Only the lines from the top of the data through the line containing "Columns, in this" should be duplicated, exactly as they appear.

Supplied information.
● ● ● ●

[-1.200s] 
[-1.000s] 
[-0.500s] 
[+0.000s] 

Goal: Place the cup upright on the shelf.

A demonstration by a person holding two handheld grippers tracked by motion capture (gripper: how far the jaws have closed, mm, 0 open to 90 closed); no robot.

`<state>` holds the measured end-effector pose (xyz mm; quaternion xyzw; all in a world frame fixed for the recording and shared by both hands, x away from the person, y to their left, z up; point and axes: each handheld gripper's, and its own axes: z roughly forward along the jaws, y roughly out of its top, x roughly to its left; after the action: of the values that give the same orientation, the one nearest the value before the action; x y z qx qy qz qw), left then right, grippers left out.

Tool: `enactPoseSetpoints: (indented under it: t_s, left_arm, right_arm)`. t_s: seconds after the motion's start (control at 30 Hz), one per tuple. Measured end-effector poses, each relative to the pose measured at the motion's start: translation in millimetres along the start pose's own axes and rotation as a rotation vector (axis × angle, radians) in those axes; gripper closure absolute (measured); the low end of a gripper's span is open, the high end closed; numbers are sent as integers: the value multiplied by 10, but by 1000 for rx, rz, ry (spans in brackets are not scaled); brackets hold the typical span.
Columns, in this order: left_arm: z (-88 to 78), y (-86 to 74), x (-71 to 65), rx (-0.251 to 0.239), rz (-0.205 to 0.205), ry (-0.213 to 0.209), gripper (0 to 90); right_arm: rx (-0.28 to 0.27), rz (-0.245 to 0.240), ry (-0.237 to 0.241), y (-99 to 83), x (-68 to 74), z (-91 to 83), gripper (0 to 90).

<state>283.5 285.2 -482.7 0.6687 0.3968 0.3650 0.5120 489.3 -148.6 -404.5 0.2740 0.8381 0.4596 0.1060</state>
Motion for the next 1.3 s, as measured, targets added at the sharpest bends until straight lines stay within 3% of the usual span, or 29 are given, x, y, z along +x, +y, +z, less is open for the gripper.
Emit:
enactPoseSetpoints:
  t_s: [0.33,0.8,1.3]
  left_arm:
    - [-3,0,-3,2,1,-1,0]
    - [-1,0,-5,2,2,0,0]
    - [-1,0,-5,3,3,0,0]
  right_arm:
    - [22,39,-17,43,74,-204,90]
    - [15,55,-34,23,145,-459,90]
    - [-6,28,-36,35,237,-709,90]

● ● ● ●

Result of the task.
[-1.200s] 
[-1.000s] 
[-0.500s] 
[+0.000s] 

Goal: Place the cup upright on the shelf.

A demonstration by a person holding two handheld grippers tracked by motion capture (gripper: how far the jaws have closed, mm, 0 open to 90 closed); no robot.

`<state>` holds the measured end-effector pose (xyz mm; quaternion xyzw; all in a world frame fixed for the recording and shared by both hands, x away from the person, y to their left, z up; point and axes: each handheld gripper's, and its own axes: z roughly forward along the jaws, y roughly out of its top, x roughly to its left; after the action: of the values that give the same orientation, the one nearest the value before the action; x y z qx qy qz qw), left then right, grippers left out.

Tool: `enactPoseSetpoints: (indented under it: t_s, left_arm, right_arm)`. t_s: seconds after the motion's start (control at 30 Hz), one per tuple. Measured end-effector poses, each relative to the pose measured at the motion's start: translation in millimetres along the start pose's own axes and rotation as a rotation vector (axis × angle, radians) in those axes; gripper closure absolute (measured); the low end of a gripper's span is open, the high end closed; numbers are sent as integers: the value multiplied by 10, but by 1000 for rx, rz, ry (spans in brackets are not scaled); brackets hold the typical span.
Columns, in this order: left_arm: z (-88 to 78), y (-86 to 74), x (-71 to 65), rx (-0.251 to 0.239), rz (-0.205 to 0.205), ry (-0.213 to 0.209), gripper (0 to 90); right_arm: rx (-0.28 to 0.27), rz (-0.245 to 0.240), ry (-0.237 to 0.241), y (-99 to 83), x (-68 to 74), z (-91 to 83), gripper (0 to 90).

Nothing else is part of this output.